From acclaimed classical historian, author of Ghost on the Throne (“Gripping . . . the narrative verve of a born writer and the erudition of a scholar” —Daniel  Mendelsohn) and editor of The Landmark Arrian:The Campaign of Alexander (“Thrilling” —The New York Times Book Review), a  high-stakes drama full of murder, madness, tyranny, perversion, with the sweep of history on the grand scale.

At the center, the tumultuous life of Seneca, ancient Rome’s preeminent writer and philosopher, beginning with banishment in his fifties and subsequent appointment as tutor to twelve-year-old Nero, future emperor of Rome. Controlling them both, Nero’s mother, Julia Agrippina the Younger, Roman empress, great-granddaughter of the Emperor Augustus, sister of the Emperor Caligula, niece and fourth wife of Emperor Claudius.

           
James Romm seamlessly weaves together the life and written words, the moral struggles, political intrigue, and bloody vengeance that enmeshed Seneca the Younger in the twisted imperial family and the perverse, paranoid regime of Emperor Nero, despot and madman.

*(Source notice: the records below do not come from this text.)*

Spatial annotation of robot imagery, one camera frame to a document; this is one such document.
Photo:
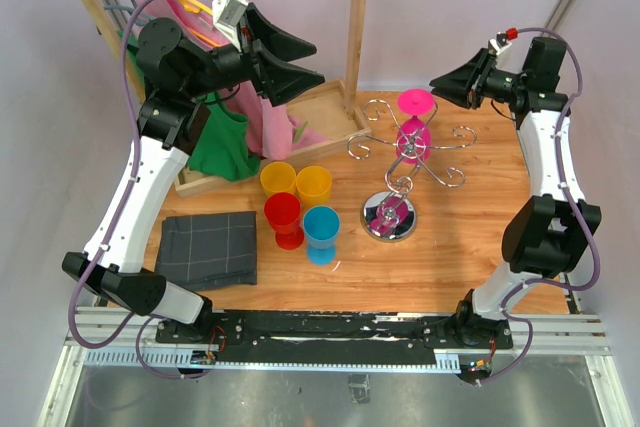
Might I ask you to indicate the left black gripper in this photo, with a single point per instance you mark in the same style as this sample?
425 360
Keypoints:
274 79

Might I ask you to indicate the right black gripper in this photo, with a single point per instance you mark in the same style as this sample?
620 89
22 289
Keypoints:
465 86

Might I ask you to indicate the yellow wine glass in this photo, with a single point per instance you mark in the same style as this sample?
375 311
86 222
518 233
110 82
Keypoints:
314 185
278 177

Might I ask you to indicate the red wine glass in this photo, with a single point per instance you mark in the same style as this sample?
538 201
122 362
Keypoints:
283 212

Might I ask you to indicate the blue wine glass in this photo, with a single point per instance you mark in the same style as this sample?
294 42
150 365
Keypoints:
321 225

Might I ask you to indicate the green wine glass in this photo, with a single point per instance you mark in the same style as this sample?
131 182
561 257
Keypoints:
299 131

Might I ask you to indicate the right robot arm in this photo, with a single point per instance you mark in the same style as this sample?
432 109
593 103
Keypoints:
553 229

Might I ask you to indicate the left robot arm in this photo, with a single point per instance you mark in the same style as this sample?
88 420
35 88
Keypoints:
111 263

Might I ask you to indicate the magenta wine glass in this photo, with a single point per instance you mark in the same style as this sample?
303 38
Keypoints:
416 103

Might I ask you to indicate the wooden clothes rack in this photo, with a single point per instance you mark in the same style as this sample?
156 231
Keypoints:
330 108

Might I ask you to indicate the chrome wine glass rack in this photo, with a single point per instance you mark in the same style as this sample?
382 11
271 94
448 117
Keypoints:
390 215

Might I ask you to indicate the pink t-shirt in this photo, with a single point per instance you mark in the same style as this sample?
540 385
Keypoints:
270 129

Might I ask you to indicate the green tank top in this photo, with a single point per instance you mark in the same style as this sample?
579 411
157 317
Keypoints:
220 147

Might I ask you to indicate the dark grey folded cloth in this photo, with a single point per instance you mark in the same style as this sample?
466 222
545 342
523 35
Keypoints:
209 251

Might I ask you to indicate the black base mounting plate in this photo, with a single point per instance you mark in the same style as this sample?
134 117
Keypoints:
266 335

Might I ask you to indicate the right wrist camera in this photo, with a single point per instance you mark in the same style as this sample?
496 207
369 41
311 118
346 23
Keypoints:
499 44

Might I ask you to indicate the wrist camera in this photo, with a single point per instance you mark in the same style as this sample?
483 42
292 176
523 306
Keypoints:
226 15
499 44

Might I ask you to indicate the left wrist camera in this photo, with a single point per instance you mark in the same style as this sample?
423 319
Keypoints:
226 15

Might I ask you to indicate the grey cable duct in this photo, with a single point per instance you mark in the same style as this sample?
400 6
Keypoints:
435 363

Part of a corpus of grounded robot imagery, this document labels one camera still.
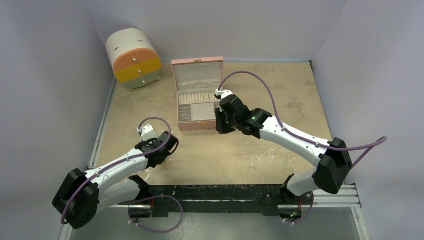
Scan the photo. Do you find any pink jewelry box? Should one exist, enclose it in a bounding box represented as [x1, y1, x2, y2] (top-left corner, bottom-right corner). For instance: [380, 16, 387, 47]
[171, 56, 224, 132]

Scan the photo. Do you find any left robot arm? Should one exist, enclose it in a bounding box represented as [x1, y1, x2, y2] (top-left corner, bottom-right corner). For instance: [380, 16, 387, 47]
[52, 131, 179, 229]

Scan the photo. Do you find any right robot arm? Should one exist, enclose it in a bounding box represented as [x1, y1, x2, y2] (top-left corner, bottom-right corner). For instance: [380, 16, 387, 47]
[214, 90, 353, 204]

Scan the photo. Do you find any round pastel drawer organizer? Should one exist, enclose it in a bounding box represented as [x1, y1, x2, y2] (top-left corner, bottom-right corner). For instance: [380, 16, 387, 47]
[105, 28, 163, 90]

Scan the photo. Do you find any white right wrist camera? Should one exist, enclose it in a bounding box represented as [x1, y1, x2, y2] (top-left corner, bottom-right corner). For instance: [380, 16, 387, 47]
[214, 89, 233, 101]

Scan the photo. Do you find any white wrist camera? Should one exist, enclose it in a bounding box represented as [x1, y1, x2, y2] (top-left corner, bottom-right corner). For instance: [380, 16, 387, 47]
[137, 123, 158, 142]
[214, 89, 233, 101]

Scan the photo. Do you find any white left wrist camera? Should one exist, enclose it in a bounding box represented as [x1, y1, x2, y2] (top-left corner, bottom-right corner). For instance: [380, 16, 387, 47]
[137, 123, 158, 142]

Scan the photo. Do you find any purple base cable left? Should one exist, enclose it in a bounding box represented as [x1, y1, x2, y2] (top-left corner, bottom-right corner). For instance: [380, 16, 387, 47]
[128, 194, 185, 234]

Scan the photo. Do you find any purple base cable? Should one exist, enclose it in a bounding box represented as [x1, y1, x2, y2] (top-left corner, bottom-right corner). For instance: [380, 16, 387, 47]
[282, 193, 318, 227]
[128, 194, 185, 234]

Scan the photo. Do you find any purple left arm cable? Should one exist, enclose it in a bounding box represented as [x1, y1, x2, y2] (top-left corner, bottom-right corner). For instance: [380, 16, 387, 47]
[60, 117, 172, 226]

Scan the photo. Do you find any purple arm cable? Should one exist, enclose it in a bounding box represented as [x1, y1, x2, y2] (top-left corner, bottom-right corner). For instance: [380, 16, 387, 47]
[60, 117, 172, 226]
[216, 70, 388, 170]

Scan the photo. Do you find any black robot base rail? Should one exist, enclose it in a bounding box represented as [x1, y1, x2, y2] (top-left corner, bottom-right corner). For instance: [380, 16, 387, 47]
[129, 175, 314, 221]

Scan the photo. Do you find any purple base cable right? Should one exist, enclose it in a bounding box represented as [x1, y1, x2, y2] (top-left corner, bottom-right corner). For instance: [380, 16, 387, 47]
[282, 193, 318, 227]

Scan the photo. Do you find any aluminium frame rail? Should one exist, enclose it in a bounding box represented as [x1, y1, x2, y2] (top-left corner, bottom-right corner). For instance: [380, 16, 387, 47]
[98, 186, 360, 211]

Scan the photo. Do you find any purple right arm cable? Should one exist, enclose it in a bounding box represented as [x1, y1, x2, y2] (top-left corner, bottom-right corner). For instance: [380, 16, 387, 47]
[216, 70, 388, 170]

Romm writes that Seneca watched over Nero as teacher, moral guide, and surrogate father, and, at seventeen, when Nero abruptly ascended to become emperor of Rome, Seneca, a man never avid for political power became, with Nero, the ruler of the Roman Empire. We see how Seneca was able to control his young student, how, under Seneca’s influence, Nero ruled with intelligence and moderation, banned capital punishment, reduced taxes, gave slaves the right to file complaints against their owners, pardoned prisoners arrested for sedition. But with time, as Nero grew vain and disillusioned, Seneca was unable to hold sway over the emperor, and between Nero’s mother, Agrippina—thought to have poisoned her second husband, and her third, who was her uncle (Claudius), and rumored to have entered into an incestuous relationship with her son—and Nero’s father, described by Suetonius as a murderer and cheat charged with treason, adultery, and incest, how long could the young Nero have been contained?
           
Dying Every Day is a portrait of Seneca’s moral struggle in the midst of madness and excess. In his treatises, Seneca preached a rigorous ethical creed, exalting heroes who defied danger to do what was right or embrace a noble death. As Nero’s adviser, Seneca was presented with a more complex set of choices, as the only man capable of summoning the better aspect of Nero’s nature, yet, remaining at Nero’s side and colluding in the evil regime he created.

Dying Every Day is the first book to tell the compelling and nightmarish story of the philosopher-poet who was almost a king, tied to a tyrant—as Seneca, the paragon of reason, watched his student spiral into madness and whose descent saw five family murders, the Fire of Rome, and a savage purge that destroyed the supreme minds of the Senate’s golden age.

(retrieved from Amazon Thu, 12 Mar 2015 18:14:51 -0400)

Explores the moral struggles, political intrigues and violent vendettas that enmeshed Seneca, the ancient Roman writer and philosopher, in the brutal daily lives of the imperial family and the regime of his student, Nero.